▸ What is needed
Work through the records below and copy every line that includes "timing".

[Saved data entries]
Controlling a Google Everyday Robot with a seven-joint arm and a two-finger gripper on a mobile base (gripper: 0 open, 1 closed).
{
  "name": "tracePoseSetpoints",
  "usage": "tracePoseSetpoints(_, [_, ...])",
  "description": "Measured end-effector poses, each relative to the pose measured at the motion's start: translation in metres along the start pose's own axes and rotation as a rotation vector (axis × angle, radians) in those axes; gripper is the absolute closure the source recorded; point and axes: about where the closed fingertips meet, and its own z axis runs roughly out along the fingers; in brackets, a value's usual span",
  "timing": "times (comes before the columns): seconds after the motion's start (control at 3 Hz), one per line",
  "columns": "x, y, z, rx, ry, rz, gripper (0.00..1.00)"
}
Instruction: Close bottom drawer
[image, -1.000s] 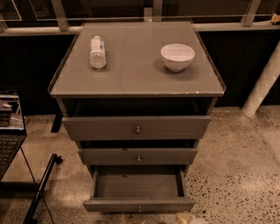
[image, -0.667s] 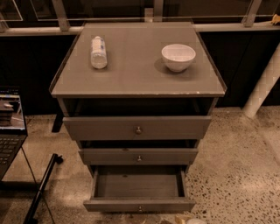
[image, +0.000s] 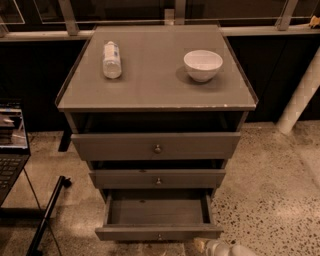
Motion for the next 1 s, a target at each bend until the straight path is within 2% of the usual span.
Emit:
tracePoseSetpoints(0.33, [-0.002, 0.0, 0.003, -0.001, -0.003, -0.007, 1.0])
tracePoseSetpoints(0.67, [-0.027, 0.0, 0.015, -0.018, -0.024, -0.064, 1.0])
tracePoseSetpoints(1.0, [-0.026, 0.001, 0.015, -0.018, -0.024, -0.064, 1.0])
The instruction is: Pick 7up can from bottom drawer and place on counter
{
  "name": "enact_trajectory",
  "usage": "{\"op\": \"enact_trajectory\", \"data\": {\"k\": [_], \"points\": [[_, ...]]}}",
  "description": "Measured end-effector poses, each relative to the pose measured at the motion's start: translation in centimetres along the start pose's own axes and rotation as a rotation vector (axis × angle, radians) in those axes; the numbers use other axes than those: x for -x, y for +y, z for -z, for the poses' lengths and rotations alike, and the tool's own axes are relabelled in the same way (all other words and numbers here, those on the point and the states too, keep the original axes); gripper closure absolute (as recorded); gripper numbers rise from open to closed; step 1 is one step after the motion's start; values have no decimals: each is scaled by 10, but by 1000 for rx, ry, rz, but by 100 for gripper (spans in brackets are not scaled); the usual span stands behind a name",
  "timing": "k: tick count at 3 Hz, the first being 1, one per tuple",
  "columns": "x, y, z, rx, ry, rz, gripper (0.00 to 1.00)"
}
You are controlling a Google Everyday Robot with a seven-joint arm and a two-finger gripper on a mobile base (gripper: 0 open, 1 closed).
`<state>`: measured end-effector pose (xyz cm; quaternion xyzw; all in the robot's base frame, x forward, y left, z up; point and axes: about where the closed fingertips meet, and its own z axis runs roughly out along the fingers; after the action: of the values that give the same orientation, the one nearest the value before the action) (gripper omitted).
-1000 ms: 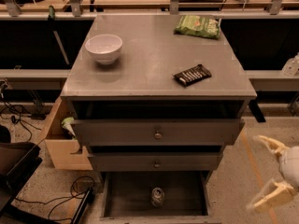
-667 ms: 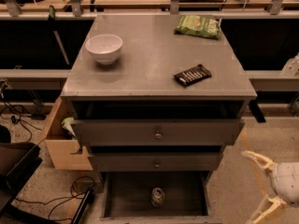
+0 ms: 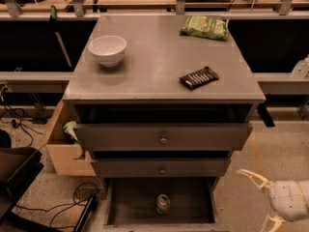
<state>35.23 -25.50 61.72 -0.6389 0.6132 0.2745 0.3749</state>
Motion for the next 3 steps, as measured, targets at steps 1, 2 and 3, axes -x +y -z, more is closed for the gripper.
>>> {"op": "enact_trajectory", "data": {"k": [1, 2, 3], "points": [[1, 0, 1, -1, 2, 2, 0], [-4, 1, -16, -12, -15, -30, 0], [-44, 7, -83, -30, -100, -94, 0]]}}
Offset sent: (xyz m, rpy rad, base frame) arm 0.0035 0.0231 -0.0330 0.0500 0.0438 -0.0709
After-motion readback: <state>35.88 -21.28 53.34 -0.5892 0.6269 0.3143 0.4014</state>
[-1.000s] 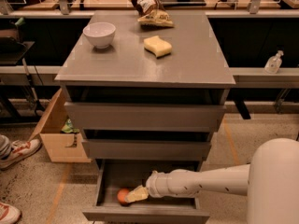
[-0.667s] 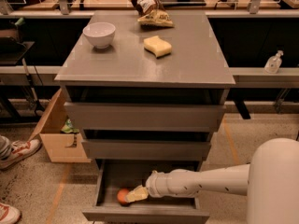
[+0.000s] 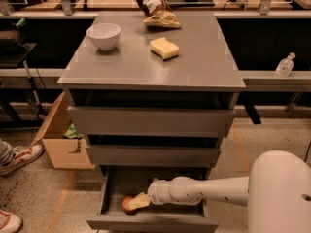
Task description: Pick orange from bottom drawer and place on counter
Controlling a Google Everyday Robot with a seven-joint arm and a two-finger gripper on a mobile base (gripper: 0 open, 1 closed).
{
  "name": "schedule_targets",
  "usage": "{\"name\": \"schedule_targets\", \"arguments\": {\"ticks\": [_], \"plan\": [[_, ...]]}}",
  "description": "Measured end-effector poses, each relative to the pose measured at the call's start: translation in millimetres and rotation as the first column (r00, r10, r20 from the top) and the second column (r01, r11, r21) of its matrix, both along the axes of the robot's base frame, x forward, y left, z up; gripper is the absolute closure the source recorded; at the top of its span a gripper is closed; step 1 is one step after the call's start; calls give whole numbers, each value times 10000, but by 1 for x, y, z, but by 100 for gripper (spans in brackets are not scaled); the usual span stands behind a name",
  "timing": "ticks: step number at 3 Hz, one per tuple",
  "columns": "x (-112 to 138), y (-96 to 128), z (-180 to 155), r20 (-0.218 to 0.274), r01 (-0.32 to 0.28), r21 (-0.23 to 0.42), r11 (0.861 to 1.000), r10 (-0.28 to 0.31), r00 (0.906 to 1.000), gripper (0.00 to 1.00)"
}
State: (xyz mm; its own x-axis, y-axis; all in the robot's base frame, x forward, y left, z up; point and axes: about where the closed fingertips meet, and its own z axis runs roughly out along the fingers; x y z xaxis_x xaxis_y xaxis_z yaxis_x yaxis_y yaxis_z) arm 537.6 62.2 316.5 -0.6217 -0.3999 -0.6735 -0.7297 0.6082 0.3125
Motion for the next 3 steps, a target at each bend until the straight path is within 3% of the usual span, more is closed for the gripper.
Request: {"name": "schedule_targets", "arguments": {"ticks": [1,3], "plan": [[10,19,-23,115,-201,156,9997,199,9997,0],[22,50,-70,282,-477,-357,9982,487,9984,0]]}}
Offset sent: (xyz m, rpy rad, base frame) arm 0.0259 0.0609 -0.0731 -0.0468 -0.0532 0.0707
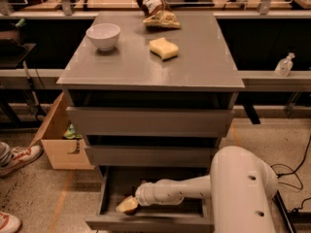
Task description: Pick orange from bottom drawer and place on counter
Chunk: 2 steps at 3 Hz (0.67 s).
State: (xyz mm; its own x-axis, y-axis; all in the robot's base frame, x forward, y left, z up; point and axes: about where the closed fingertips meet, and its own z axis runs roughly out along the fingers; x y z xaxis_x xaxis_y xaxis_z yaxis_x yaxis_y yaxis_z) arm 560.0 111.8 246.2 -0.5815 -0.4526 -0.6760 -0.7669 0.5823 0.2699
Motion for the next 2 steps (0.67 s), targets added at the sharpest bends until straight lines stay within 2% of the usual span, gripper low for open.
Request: {"name": "schedule_targets", "arguments": {"ticks": [1,2], "plan": [[19,7,-41,153,252,-447,9987,-245,9996,0],[19,7,-41,153,251,-447,9987,-245,9996,0]]}}
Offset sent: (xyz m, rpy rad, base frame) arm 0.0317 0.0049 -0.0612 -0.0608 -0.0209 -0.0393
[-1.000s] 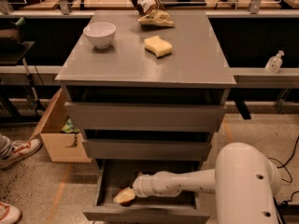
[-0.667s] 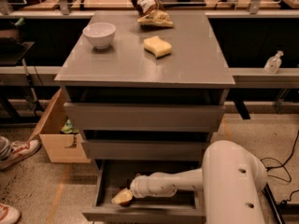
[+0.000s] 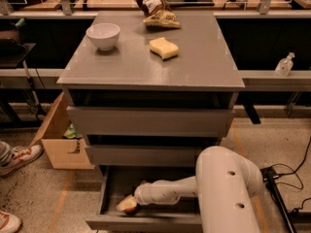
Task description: Pick orange from bottom drawer and place on counter
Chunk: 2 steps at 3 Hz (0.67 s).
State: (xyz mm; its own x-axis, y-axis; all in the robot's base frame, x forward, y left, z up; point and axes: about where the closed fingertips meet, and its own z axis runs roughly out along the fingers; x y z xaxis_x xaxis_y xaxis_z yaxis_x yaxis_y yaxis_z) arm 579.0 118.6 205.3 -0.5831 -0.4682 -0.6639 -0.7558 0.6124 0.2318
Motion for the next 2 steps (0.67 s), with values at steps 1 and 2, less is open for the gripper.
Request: {"name": "schedule_targets", "arguments": {"ticks": [1,2], "plan": [[2,4,-9,10,3,-254,9997,-3,10000,0],[4,9,-21,21,27,-564,9984,-26,10000,0]]}}
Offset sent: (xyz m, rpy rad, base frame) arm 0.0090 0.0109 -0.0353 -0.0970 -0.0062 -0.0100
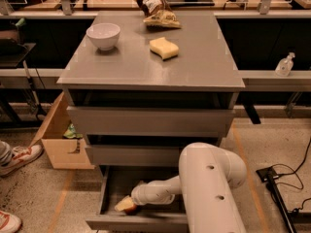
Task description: Pick orange from bottom drawer and place on counter
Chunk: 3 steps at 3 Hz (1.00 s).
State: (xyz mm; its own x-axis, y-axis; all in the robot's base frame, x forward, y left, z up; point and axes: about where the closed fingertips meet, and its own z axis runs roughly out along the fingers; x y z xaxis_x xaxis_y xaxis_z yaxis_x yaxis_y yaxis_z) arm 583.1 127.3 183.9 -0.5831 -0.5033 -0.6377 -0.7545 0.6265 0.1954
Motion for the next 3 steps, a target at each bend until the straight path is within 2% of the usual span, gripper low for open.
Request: {"name": "schedule_targets", "arguments": {"ticks": [2,3], "plan": [[13,0,-38,-198,171,-354,9992,-178,9996,0],[14,-4,-45,-284,253,-386,9989,-264,9992,0]]}}
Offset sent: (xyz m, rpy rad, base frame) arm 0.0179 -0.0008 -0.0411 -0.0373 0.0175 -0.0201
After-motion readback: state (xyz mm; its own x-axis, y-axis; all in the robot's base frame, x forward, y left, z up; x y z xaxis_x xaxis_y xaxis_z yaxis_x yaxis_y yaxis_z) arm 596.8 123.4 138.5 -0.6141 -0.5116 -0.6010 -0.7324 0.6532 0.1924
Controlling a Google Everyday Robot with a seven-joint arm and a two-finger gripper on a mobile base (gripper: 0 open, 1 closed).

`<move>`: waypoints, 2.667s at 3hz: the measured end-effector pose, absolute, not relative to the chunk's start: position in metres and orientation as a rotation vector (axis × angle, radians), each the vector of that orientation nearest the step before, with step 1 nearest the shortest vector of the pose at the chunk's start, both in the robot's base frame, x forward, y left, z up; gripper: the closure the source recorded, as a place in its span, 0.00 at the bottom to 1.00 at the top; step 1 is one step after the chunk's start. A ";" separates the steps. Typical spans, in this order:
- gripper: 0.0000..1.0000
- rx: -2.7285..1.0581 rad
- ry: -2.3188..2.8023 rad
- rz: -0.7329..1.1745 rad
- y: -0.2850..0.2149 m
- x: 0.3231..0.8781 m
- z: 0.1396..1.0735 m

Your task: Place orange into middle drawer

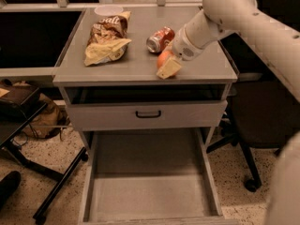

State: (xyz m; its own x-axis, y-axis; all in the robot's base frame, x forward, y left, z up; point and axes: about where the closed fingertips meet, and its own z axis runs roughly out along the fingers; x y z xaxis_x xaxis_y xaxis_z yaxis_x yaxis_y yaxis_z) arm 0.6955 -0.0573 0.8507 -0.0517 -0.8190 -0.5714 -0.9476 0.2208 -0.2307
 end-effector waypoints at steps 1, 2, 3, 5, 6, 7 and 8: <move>1.00 -1.604 1.902 0.245 -0.077 0.634 0.872; 1.00 -1.596 1.912 0.264 -0.092 0.568 0.862; 1.00 -1.596 1.912 0.264 -0.092 0.568 0.862; 1.00 -1.507 1.962 0.362 -0.094 0.562 0.801; 1.00 -1.474 2.014 0.472 -0.084 0.556 0.726; 1.00 -1.452 2.041 0.543 -0.076 0.545 0.682; 1.00 -1.437 2.052 0.555 -0.073 0.540 0.675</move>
Offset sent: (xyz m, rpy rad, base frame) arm -0.1912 -0.0465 0.0165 0.0362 -0.0255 -0.0240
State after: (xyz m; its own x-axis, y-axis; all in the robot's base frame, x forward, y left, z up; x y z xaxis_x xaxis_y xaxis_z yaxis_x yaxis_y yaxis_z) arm 0.5403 -0.0726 0.6747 -0.2621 -0.7058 -0.6581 -0.9413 0.3372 0.0132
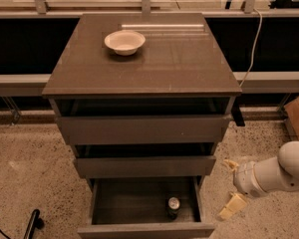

▸ Expected answer
  "timing": "times (comes before the columns): seconds after the motion's start (control at 3 Hz), one per line",
  "timing": "k: tick count at 3 Hz, the first being 1, one per tuple",
  "timing": "ticks: step number at 3 Hz, one per tuple",

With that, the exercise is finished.